● **About this exercise**
The lines below are to be quoted exactly, from the first through the one that contains "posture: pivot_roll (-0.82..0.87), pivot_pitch".

(Records from a dataset)

···

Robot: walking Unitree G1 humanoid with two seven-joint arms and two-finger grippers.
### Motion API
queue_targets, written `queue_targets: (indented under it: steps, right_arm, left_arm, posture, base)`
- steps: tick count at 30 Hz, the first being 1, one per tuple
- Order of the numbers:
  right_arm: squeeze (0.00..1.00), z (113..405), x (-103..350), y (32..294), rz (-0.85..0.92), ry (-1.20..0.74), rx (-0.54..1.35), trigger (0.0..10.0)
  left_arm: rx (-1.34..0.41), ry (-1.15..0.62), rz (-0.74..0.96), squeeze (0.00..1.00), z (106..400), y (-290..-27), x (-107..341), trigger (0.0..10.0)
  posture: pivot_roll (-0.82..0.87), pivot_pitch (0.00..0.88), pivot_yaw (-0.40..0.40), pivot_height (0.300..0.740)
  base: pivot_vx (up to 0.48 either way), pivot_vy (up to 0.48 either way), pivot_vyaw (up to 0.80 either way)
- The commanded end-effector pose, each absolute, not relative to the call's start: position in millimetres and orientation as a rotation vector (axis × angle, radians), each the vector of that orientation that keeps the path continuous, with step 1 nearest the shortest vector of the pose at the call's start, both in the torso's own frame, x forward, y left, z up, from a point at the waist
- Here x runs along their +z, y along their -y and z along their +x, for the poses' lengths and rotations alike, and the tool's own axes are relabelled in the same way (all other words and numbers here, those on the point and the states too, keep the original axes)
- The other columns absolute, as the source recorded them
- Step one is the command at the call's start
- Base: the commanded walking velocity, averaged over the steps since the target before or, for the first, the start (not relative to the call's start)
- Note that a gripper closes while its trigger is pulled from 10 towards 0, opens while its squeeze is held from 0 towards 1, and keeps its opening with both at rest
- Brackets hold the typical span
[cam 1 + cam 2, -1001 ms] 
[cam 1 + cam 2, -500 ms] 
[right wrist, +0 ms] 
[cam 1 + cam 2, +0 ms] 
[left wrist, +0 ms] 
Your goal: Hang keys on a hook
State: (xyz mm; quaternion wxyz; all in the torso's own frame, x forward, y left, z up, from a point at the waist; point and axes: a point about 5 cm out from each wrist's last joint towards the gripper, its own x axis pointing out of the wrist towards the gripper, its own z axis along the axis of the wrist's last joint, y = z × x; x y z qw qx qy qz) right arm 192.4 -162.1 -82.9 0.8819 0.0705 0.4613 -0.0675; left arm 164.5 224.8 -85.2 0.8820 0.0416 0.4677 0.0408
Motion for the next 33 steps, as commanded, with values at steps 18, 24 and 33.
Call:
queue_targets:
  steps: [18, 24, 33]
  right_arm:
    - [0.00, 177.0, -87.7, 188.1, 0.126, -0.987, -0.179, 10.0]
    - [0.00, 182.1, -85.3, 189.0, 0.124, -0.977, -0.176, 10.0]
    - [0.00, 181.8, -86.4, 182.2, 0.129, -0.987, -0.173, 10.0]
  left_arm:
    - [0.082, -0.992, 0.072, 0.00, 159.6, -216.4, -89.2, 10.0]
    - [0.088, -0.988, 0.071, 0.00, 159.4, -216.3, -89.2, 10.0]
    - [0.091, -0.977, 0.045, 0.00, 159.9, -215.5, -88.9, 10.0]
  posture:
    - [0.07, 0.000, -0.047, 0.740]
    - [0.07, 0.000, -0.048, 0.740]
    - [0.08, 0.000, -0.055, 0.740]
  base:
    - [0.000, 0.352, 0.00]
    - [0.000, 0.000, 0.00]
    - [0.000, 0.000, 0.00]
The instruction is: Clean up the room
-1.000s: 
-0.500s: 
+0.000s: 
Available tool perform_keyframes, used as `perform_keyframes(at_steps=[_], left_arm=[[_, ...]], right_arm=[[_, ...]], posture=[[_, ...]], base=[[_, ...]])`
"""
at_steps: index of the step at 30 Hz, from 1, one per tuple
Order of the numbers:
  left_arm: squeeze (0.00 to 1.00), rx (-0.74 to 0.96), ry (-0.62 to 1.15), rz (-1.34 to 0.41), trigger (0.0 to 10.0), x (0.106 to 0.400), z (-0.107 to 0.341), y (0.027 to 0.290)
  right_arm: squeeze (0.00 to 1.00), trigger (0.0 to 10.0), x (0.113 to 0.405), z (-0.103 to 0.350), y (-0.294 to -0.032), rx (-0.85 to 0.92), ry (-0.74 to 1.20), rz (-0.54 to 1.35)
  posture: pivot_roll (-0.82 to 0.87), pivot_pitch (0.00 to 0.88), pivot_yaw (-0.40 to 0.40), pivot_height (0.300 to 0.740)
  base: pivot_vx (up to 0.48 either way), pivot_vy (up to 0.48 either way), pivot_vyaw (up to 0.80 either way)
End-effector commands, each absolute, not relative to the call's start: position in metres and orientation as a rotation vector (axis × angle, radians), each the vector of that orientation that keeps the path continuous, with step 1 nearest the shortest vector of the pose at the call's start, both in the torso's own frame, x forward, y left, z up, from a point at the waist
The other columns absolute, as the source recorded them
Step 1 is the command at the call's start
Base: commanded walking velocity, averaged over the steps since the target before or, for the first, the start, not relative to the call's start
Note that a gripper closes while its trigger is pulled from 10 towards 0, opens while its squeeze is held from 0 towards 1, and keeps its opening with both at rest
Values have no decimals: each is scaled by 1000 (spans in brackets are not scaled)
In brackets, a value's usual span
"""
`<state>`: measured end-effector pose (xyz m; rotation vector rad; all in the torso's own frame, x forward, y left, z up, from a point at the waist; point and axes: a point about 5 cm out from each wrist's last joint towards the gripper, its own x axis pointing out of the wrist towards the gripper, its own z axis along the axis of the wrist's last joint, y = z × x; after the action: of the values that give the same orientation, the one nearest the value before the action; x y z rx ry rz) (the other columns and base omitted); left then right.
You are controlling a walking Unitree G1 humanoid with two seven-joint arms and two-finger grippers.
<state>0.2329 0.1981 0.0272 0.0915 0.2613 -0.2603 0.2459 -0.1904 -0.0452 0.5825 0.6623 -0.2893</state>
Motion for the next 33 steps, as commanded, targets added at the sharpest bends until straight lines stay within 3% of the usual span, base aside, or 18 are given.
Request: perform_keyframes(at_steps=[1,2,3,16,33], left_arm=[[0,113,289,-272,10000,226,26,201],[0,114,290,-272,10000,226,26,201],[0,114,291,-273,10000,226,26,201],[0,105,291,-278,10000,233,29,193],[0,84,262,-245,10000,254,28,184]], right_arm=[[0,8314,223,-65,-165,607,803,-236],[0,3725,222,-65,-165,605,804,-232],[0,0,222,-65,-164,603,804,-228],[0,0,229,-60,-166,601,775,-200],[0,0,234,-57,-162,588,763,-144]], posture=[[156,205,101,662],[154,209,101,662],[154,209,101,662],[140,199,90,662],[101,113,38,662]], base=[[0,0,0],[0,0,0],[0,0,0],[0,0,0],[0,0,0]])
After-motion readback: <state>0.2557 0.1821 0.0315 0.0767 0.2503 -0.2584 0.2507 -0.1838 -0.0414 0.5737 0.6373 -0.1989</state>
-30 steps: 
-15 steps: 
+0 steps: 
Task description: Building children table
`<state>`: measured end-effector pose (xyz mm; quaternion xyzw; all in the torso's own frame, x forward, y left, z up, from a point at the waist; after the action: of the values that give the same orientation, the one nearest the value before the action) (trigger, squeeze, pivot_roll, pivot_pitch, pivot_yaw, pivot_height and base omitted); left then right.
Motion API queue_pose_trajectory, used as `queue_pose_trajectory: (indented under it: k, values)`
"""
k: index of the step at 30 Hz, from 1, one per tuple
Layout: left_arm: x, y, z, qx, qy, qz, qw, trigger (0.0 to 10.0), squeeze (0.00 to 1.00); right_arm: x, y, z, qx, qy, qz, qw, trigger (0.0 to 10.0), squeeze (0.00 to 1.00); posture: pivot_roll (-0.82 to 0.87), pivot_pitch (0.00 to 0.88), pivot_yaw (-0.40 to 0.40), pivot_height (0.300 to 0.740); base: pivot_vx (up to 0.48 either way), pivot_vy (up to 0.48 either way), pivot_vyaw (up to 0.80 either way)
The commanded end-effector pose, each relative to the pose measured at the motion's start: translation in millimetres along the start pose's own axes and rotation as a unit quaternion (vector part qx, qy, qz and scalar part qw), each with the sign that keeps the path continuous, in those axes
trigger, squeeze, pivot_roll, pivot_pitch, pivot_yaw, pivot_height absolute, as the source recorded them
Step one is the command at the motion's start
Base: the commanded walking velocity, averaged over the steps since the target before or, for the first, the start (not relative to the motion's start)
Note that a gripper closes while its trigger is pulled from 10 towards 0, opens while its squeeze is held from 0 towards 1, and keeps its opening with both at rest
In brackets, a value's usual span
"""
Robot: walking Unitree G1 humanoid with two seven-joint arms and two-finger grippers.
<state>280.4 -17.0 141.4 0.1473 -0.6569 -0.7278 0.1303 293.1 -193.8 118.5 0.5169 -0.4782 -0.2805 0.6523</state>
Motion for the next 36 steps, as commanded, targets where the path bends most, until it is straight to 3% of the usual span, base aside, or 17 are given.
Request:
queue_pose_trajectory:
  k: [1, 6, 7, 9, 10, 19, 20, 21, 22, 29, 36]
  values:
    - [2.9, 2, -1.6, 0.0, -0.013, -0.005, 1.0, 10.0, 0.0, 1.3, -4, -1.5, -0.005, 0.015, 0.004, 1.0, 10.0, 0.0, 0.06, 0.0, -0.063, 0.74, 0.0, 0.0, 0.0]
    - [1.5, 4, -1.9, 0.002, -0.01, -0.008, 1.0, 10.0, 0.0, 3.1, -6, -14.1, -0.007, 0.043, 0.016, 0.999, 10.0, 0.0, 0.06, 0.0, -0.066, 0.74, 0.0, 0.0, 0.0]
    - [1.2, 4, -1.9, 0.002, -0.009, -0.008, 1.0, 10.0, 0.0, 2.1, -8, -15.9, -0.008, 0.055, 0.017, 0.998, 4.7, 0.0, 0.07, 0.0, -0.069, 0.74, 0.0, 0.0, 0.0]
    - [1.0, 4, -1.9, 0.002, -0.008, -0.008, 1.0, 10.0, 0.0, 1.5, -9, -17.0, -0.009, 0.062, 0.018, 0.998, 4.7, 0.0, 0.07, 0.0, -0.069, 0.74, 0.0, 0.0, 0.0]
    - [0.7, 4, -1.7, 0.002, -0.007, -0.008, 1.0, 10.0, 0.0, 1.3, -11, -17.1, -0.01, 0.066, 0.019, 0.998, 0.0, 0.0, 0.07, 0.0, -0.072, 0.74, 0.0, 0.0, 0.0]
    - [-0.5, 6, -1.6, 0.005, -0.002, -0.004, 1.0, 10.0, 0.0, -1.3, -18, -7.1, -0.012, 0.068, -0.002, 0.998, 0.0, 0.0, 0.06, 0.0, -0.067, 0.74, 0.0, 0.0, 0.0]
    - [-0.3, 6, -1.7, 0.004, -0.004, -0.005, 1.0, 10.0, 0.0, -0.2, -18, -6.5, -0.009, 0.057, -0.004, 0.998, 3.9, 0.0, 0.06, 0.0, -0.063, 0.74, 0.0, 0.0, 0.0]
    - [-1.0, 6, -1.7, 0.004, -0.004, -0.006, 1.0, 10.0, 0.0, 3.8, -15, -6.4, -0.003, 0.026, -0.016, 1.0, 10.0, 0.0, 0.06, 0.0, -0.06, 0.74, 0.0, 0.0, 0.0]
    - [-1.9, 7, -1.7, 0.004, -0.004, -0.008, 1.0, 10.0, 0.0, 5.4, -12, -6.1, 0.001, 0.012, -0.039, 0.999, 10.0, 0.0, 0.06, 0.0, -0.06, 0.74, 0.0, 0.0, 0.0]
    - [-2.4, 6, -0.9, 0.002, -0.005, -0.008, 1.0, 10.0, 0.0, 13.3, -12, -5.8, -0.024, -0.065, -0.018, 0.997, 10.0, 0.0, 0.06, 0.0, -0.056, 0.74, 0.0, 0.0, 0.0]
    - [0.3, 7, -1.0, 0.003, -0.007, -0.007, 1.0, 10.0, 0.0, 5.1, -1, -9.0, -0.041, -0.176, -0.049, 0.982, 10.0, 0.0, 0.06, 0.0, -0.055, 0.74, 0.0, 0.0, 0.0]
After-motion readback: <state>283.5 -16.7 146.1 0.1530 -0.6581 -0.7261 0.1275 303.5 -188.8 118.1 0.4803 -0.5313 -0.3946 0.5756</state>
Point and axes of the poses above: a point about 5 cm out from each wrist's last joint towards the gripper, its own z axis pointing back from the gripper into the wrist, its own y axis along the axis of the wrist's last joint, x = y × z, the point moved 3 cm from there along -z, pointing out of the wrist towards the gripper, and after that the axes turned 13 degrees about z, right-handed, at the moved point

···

● **Response for this exercise**
Robot: walking Unitree G1 humanoid with two seven-joint arms and two-finger grippers.
### Motion API
queue_targets, written `queue_targets: (indented under it: steps, right_arm, left_arm, posture, base)`
- steps: tick count at 30 Hz, the first being 1, one per tuple
- Order of the numbers:
  right_arm: squeeze (0.00..1.00), z (113..405), x (-103..350), y (32..294), rz (-0.85..0.92), ry (-1.20..0.74), rx (-0.54..1.35), trigger (0.0..10.0)
  left_arm: rx (-1.34..0.41), ry (-1.15..0.62), rz (-0.74..0.96), squeeze (0.00..1.00), z (106..400), y (-290..-27), x (-107..341), trigger (0.0..10.0)
  posture: pivot_roll (-0.82..0.87), pivot_pitch (0.00..0.88), pivot_yaw (-0.40..0.40), pivot_height (0.300..0.740)

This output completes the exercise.